### Directions
The stretch from the line with "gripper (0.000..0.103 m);" through the line with "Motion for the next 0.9" in the records below: write it out exactly, and nothing else.

##############################

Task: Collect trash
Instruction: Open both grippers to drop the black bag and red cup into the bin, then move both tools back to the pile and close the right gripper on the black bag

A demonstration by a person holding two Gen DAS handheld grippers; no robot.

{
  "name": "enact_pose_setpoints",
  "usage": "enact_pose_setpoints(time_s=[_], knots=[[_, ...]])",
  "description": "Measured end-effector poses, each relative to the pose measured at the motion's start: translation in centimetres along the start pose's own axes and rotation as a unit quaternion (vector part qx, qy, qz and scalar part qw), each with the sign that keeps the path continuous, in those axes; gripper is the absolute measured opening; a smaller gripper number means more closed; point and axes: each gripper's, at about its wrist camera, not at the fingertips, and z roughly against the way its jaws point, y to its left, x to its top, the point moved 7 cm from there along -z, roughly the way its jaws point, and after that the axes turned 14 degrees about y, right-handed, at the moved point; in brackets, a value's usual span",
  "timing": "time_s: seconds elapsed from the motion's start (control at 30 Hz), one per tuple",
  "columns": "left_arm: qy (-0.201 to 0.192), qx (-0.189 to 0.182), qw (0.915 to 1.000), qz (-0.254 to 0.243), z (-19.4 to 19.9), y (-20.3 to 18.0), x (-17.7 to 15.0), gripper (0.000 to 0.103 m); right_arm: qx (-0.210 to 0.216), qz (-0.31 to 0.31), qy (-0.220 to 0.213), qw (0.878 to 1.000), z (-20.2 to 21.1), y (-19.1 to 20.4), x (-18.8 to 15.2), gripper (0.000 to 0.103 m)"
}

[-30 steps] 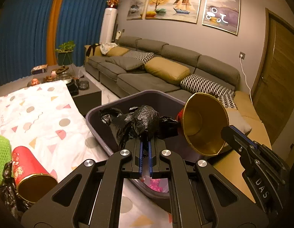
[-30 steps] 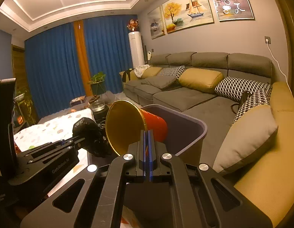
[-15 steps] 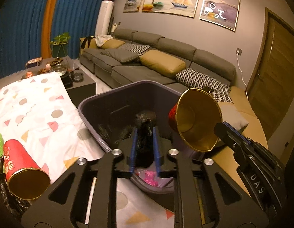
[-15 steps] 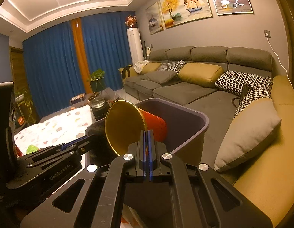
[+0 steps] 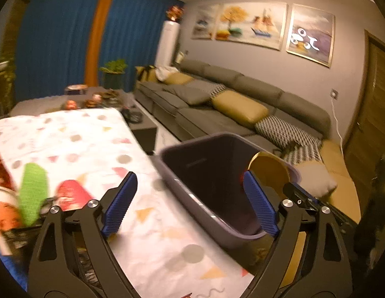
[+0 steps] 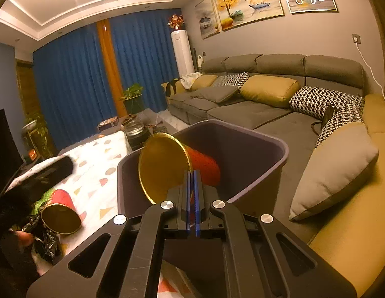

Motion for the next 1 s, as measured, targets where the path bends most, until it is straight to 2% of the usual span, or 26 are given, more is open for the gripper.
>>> enact_pose_setpoints(time_s=[0.07,0.13,0.23,0.47,0.67,1.0], knots=[[-0.012,0.012,0.9998,0.007,1.6,0.8,-0.2,0.089,-0.004,0.002,-0.005,1.000,0.1,0.1,0.0,0.027],[-0.022,0.026,0.9994,0.010,3.1,1.7,-0.6,0.090,-0.007,0.000,-0.012,1.000,0.4,0.3,0.0,0.037],[-0.032,0.047,0.9983,0.016,4.9,2.9,-1.0,0.091,-0.006,-0.001,-0.020,1.000,1.3,0.6,-0.1,0.044],[-0.050,0.099,0.9931,0.037,9.2,6.0,-2.3,0.093,-0.011,0.017,-0.054,0.998,4.8,2.5,-1.0,0.078],[-0.058,0.140,0.9867,0.060,12.9,9.4,-4.3,0.093,0.000,0.043,-0.065,0.997,7.3,5.1,-2.8,0.084],[-0.057,0.201,0.9715,0.113,18.3,16.1,-8.7,0.093,0.039,0.095,-0.055,0.993,9.3,11.4,-5.6,0.085]])
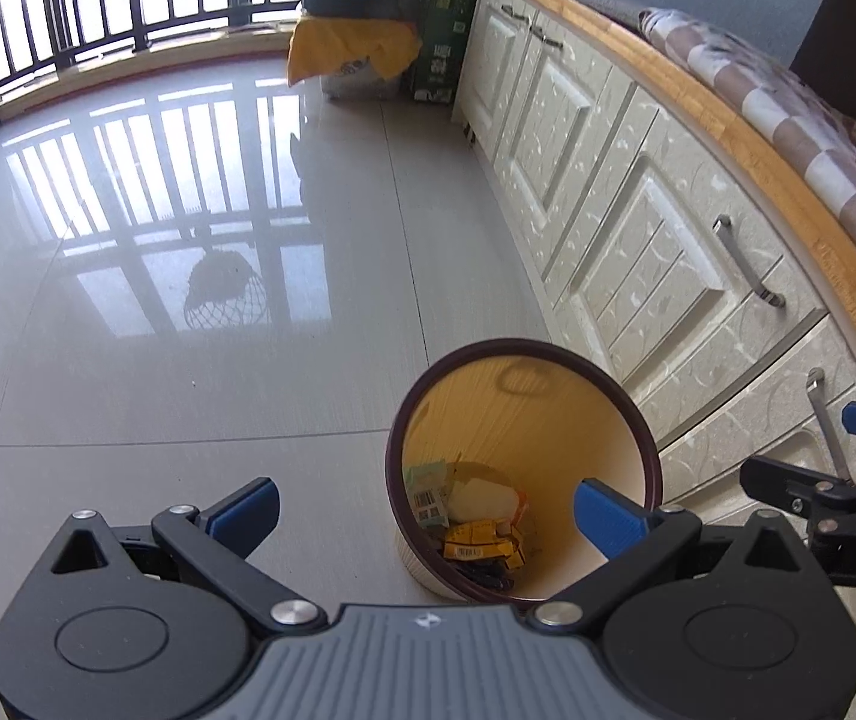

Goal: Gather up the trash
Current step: 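Move both open tools back up to the trash on the bench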

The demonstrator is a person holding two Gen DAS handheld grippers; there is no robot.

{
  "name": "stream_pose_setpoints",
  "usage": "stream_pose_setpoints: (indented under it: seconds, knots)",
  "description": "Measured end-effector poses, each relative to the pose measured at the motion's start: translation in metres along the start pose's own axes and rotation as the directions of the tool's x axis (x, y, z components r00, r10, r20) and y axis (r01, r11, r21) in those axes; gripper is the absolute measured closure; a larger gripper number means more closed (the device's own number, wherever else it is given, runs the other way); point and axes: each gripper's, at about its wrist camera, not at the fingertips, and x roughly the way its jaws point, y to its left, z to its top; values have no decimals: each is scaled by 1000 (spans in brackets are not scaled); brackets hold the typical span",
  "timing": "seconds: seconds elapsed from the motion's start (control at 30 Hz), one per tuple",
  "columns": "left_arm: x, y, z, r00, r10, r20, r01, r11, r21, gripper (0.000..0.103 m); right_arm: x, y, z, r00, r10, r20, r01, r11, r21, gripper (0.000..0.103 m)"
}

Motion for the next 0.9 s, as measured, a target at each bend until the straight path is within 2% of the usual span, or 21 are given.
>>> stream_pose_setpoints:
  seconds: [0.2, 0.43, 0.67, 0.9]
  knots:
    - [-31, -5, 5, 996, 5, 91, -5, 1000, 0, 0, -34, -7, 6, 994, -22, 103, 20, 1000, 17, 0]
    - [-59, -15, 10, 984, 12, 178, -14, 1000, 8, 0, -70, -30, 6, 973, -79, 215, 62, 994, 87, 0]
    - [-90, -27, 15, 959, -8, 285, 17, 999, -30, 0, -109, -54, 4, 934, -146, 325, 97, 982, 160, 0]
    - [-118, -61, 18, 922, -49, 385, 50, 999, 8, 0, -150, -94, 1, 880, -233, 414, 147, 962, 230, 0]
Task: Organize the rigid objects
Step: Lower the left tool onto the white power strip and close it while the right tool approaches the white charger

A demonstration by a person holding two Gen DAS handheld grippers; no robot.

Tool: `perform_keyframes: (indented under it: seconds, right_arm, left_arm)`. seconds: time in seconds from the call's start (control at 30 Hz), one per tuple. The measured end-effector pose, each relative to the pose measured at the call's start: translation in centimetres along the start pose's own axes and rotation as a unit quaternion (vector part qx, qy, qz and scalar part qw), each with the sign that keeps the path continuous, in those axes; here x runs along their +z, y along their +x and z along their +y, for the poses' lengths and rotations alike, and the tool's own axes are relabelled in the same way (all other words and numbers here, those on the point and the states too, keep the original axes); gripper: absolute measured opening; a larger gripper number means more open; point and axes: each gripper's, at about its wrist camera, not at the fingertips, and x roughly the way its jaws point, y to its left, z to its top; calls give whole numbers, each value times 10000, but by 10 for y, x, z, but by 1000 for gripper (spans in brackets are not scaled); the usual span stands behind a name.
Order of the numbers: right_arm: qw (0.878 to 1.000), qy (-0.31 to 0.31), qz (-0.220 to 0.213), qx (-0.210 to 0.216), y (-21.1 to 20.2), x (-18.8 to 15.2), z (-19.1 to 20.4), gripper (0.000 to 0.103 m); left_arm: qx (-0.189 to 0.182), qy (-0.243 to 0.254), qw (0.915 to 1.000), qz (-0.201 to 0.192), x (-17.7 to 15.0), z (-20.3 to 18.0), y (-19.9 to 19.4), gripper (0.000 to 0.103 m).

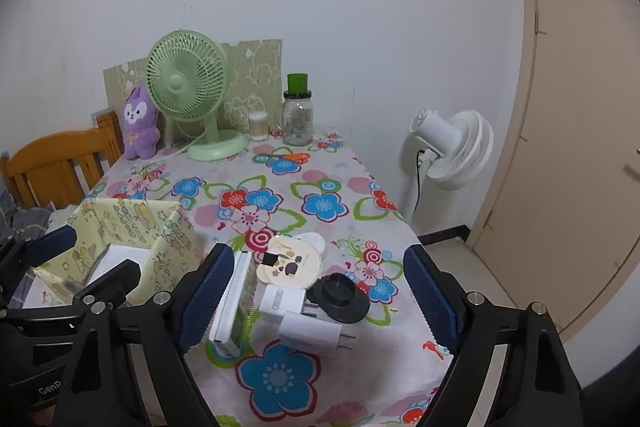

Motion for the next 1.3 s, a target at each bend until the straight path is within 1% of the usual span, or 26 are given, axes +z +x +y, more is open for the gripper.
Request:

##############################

### Output
  "columns": "left_arm: x, y, z, r00, r10, r20, r01, r11, r21, gripper (0.000..0.103 m); right_arm: x, y, z, r00, r10, r20, r01, r11, r21, gripper (0.000..0.103 m)"
}

Motion for the next 0.9 s, as measured, a target at each bend until the straight path is within 2% of the usual span, or 21 are given.

This exercise has now been finished.